Jesus said to him in reply, “Blessed are you, Simon son of Jonah. For flesh and blood has not revealed this to you, but my heavenly Father. And so I say to you, you are Peter, and upon this rock I will build my church, and the gates of the netherworld shall not prevail against it. I will give you the keys to the kingdom of heaven. Whatever you bind on earth shall be bound in heaven; and whatever you loose on earth shall be loosed in heaven.” Then he strictly ordered his disciples to tell no one that he was the Messiah. From that time on, Jesus began to show his disciples that he must go to Jerusalem and suffer greatly from the elders, the chief priests, and the scribes, and be killed and on the third day be raised. Then Peter took him aside and began to rebuke him, “God forbid, Lord! No such thing shall ever happen to you.” He turned and said to Peter, “Get behind me, Satan! You are an obstacle to me. You are thinking not as God does, but as human beings do.”
Opening Prayer: Oh, Holy Spirit I open my heart and mind. Please come to me. Guide this prayer so that I may worship you with all my heart.
- Called to a Personal Relationship with Christ: At first, Jesus asked his disciples a rather generic question: “Who do people say the Son of Man is?” But there was no mistaking the very personal nature of the second question, “And who do you say that I am?” Our relationship with Jesus, to which every single one of us is invited, knows no end, has no gaps in time, is 24/7, and makes every minute of our life count in a new and profound way. Loving Christ gives our life its whole meaning.
- Assistance of the Holy Spirit: Peter, enlightened by the Holy Spirit, answered Jesus proclaiming Jesus’s divinity. But his faith was not quite mature enough to see everything in this light. Peter still struggled to consider the cross, humiliation, death, injustice, and mistreatment from the perspective of faith in Jesus. Later, Peter learned that lesson well: “Beloved, do not be surprised that a trial by fire is occurring among you, as if something strange were happening to you. But rejoice to the extent that you share in the sufferings of Christ, so that when his glory is revealed you may also rejoice exultantly” (1 Peter 4:12-13). A mature faith allows us to see our whole life (joys, sorrows, and sufferings) as Jesus looks at it.

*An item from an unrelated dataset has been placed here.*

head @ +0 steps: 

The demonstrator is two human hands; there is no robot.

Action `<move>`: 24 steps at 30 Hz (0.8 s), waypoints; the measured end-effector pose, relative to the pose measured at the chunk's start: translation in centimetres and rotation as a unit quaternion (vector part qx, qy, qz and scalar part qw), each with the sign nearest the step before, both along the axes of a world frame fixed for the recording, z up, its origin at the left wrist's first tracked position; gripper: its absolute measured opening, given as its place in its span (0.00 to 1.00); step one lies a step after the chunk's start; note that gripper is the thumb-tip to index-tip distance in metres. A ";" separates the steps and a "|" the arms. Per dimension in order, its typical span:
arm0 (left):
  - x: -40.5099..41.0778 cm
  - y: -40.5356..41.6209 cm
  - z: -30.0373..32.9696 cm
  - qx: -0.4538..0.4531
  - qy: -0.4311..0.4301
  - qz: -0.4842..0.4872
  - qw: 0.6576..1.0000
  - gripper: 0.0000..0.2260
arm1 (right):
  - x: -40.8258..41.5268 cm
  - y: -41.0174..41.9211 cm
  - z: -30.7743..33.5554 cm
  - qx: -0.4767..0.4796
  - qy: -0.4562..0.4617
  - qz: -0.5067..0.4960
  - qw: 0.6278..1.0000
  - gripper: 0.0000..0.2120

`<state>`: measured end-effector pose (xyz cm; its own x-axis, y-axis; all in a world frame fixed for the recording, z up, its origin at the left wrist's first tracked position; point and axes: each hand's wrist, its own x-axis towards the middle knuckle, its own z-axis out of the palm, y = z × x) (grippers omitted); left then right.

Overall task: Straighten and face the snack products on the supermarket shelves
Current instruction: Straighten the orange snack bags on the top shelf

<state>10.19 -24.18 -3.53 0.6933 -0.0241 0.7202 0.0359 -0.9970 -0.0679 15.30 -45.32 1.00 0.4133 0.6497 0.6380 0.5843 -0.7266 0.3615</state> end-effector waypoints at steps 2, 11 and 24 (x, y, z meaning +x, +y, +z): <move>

- Peter and the Church: Peter’s proclamation had some life-altering consequences for him and his fellow apostles. Peter was made the rock of the new church Jesus was forming, and all of them would become priests with the power to bind or loose sin. They would become the first in a long, long line of ordained priests, bishops, and popes who would serve the Church (all of us) through Jesus’s power and authority. There are also consequences for each of us who profess to be Catholic. We are called to love the church and build it up. “In her voyage across the ocean of this world, the Church is like a great ship being pounded by the waves of life’s different stresses. Our duty is not to abandon ship but to keep her on her course” (St. Boniface).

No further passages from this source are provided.